- Work instruction -
Your answer must be the lines from the start of the records through the line with "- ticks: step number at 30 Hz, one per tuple", exactly as written, without the pictures.

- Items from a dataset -
========================

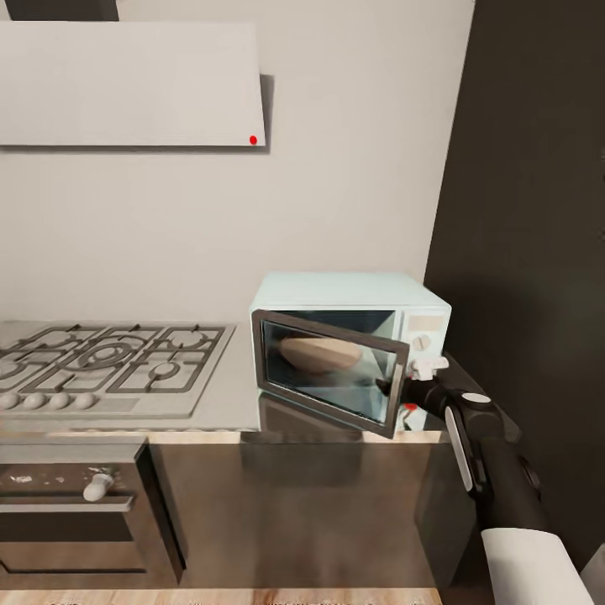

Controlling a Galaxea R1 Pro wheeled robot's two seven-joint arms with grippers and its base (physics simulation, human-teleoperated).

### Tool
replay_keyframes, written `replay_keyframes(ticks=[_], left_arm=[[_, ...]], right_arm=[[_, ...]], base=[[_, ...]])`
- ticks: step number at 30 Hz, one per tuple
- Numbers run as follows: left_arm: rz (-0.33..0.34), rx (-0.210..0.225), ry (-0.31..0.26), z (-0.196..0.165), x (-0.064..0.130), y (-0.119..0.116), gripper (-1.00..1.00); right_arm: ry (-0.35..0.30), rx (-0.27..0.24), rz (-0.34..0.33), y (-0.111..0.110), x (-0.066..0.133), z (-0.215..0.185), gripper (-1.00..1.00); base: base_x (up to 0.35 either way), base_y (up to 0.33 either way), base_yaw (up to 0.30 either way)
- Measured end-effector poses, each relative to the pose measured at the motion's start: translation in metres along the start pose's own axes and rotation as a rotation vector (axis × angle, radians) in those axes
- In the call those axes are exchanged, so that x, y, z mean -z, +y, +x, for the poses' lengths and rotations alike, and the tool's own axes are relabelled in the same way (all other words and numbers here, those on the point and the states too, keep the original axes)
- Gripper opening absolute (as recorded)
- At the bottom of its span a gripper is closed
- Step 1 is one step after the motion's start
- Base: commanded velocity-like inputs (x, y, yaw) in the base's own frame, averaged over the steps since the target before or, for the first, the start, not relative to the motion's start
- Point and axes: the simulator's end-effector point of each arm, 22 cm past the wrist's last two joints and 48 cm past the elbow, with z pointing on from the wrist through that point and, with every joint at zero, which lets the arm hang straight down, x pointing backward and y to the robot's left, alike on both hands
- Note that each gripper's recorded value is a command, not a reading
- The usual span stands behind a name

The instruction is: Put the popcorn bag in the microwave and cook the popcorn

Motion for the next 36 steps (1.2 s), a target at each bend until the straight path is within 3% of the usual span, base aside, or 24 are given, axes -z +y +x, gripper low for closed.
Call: replay_keyframes(ticks=[12,24,28,32,36], left_arm=[[-0.002,0.001,0.000,0.000,0.000,0.000,1.00],[0.000,0.001,-0.001,0.000,0.000,0.000,1.00],[0.000,0.001,0.000,0.000,0.000,0.000,1.00],[0.000,0.001,-0.001,0.000,0.000,0.000,1.00],[0.000,0.001,-0.001,0.000,0.000,0.000,1.00]], right_arm=[[0.005,0.003,0.006,-0.001,0.000,0.001,1.00],[0.010,0.001,0.010,-0.003,0.000,0.003,1.00],[0.017,0.015,0.023,-0.017,0.004,0.003,1.00],[0.027,0.031,-0.063,-0.010,0.009,0.005,1.00],[0.033,0.043,-0.093,-0.010,0.012,0.006,1.00]], base=[[-0.286,0.139,0.000],[-0.023,0.315,0.000],[0.000,0.322,0.000],[0.000,0.310,0.000],[-0.015,0.256,0.000]])
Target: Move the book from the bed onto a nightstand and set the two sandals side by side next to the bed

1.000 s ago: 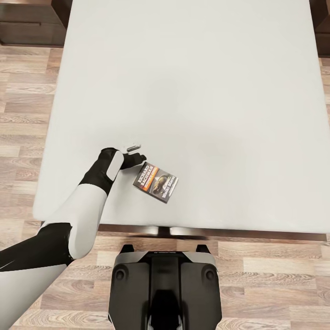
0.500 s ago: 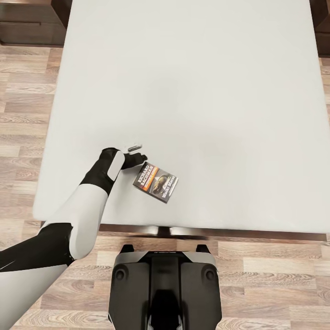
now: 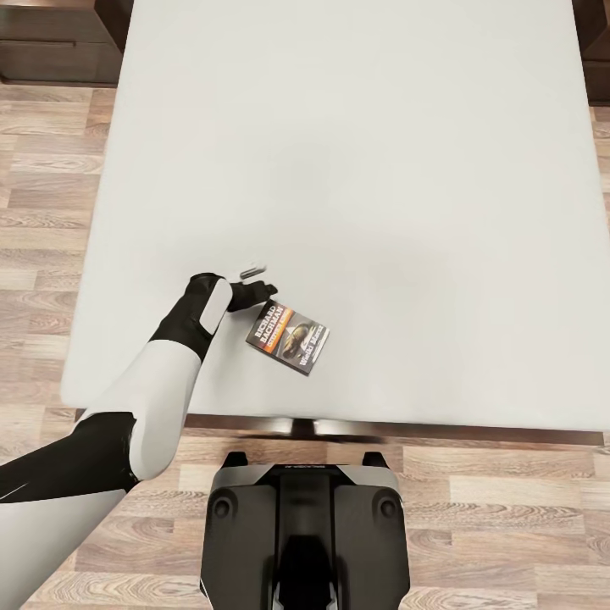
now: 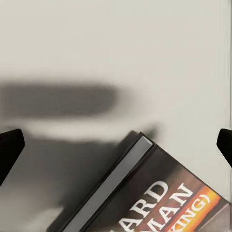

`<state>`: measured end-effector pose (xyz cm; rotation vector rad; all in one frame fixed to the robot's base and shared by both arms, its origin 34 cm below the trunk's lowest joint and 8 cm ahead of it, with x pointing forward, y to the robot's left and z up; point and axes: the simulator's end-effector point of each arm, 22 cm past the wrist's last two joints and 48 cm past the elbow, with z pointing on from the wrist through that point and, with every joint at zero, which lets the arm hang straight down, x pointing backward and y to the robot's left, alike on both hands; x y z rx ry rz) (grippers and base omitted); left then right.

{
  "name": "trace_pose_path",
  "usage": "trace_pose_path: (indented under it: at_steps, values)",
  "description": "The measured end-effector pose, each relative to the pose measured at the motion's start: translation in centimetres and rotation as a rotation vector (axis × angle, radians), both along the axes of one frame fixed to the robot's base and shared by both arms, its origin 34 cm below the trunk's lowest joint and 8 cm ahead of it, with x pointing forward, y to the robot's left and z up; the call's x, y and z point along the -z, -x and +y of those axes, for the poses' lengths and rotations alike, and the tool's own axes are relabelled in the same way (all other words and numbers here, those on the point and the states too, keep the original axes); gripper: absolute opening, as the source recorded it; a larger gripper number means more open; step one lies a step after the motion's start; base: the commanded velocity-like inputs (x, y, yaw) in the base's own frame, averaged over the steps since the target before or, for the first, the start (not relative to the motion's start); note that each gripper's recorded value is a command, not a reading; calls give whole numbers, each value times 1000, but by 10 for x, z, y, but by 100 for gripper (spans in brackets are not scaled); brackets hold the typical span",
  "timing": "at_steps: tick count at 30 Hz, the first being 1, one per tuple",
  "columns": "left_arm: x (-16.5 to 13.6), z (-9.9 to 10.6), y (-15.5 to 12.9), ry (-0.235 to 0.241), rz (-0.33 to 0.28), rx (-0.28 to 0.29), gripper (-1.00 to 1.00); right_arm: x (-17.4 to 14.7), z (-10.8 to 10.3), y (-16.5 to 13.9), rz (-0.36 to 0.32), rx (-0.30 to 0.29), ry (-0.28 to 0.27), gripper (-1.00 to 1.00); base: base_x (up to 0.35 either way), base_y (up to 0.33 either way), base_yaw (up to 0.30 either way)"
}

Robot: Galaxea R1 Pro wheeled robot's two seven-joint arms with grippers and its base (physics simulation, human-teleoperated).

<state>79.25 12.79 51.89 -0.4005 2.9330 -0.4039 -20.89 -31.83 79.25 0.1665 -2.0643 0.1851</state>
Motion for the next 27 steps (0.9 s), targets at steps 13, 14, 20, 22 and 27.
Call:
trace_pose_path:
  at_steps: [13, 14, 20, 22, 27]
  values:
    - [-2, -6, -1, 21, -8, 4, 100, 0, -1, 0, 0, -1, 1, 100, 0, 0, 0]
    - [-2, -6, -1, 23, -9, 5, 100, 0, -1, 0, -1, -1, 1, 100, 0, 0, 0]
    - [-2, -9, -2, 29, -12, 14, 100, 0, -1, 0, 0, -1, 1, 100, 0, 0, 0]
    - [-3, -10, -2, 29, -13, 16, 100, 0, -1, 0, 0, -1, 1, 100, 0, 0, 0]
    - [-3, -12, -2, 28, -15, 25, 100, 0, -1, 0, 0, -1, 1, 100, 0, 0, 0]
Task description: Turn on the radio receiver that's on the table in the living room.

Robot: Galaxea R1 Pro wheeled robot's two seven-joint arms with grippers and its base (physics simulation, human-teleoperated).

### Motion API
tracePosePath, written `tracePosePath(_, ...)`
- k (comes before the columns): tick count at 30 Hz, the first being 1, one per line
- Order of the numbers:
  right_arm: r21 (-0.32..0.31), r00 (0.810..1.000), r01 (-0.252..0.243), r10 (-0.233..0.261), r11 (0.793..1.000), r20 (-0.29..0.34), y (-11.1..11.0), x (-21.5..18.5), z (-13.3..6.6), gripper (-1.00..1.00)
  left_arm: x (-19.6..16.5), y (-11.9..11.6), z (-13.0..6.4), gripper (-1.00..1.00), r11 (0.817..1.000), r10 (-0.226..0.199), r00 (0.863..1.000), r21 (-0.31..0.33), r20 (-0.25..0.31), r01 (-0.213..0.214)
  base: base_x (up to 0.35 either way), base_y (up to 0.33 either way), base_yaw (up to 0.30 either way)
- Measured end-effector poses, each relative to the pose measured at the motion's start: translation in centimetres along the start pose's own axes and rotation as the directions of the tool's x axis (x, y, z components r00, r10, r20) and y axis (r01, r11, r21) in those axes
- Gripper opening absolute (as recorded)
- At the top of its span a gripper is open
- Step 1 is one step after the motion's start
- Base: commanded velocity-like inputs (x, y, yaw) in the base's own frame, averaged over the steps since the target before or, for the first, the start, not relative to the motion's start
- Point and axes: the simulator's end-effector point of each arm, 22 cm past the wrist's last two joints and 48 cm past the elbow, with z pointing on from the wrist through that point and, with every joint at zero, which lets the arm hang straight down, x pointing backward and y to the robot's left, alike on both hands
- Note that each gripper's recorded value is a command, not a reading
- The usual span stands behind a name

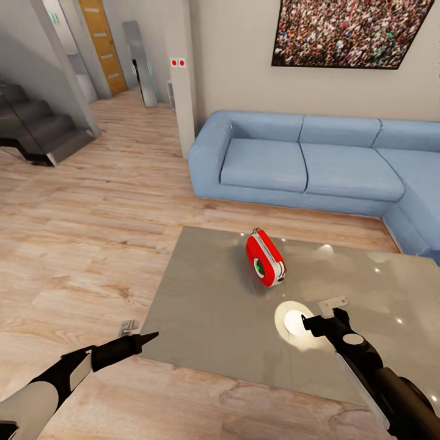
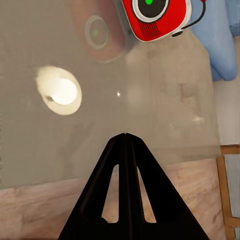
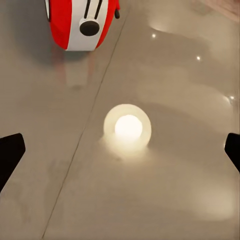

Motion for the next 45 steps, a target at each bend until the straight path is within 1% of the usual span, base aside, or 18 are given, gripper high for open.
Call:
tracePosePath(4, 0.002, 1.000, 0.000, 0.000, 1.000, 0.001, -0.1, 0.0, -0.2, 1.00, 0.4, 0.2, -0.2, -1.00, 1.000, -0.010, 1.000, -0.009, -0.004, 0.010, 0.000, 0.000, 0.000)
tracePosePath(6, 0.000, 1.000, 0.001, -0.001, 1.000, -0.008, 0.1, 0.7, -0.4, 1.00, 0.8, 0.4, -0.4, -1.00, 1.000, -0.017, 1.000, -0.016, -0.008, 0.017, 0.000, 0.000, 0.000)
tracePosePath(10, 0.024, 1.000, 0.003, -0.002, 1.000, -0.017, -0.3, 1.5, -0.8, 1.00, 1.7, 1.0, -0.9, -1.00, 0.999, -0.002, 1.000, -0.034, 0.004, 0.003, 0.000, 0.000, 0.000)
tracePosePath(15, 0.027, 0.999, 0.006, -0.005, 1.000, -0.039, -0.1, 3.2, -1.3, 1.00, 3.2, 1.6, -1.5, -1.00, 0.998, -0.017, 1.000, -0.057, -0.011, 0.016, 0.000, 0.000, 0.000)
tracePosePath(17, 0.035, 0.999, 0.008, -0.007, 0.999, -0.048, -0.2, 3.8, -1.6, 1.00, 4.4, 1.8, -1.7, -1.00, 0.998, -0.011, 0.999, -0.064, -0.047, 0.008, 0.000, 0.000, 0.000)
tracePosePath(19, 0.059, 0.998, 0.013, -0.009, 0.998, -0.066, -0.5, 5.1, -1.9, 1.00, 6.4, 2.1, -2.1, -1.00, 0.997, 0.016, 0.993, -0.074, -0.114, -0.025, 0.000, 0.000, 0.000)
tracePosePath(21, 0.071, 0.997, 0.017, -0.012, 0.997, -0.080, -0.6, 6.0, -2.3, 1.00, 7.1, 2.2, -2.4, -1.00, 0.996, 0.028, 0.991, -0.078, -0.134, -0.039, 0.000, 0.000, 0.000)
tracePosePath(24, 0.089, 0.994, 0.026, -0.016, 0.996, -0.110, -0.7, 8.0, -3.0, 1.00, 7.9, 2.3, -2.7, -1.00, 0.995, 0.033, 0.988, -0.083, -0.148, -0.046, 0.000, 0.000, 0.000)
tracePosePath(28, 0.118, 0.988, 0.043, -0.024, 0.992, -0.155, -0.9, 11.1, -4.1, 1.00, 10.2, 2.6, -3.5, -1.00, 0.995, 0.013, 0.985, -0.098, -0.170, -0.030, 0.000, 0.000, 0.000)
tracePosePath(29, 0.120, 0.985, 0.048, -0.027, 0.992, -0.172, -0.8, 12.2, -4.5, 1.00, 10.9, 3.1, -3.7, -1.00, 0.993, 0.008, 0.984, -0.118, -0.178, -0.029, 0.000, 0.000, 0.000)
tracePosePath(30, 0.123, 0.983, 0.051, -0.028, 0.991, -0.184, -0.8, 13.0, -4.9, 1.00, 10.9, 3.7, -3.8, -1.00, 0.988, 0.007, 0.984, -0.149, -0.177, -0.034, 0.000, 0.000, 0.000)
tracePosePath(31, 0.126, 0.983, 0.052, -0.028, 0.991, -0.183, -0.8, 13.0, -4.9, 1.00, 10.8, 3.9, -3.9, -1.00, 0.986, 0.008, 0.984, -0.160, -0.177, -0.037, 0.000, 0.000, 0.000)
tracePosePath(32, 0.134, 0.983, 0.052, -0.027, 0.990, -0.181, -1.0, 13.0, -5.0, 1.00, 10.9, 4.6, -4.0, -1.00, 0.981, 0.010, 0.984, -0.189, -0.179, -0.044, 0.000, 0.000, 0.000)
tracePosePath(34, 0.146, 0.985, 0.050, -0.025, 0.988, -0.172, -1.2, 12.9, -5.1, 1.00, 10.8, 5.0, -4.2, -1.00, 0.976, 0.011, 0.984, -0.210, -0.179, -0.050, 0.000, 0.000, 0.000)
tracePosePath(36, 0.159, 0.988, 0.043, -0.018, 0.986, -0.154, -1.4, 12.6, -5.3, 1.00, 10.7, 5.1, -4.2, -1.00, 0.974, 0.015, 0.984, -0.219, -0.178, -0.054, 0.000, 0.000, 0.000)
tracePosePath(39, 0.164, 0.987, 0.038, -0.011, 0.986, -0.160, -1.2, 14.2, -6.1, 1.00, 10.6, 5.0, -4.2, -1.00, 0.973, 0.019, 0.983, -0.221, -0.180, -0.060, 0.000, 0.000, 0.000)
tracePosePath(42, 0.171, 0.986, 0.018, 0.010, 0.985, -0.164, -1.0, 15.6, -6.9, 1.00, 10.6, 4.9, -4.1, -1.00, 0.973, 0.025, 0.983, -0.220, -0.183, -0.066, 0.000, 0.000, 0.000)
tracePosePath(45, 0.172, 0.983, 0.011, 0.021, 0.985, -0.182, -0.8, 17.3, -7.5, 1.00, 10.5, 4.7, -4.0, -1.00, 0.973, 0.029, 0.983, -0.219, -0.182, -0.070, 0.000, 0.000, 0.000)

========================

- Response area -
Controlling a Galaxea R1 Pro wheeled robot's two seven-joint arms with grippers and its base (physics simulation, human-teleoperated).

### Tool
replay_keyframes, written `replay_keyframes(ticks=[_], left_arm=[[_, ...]], right_arm=[[_, ...]], base=[[_, ...]])`
- ticks: step number at 30 Hz, one per tuple

The answer contains nothing further.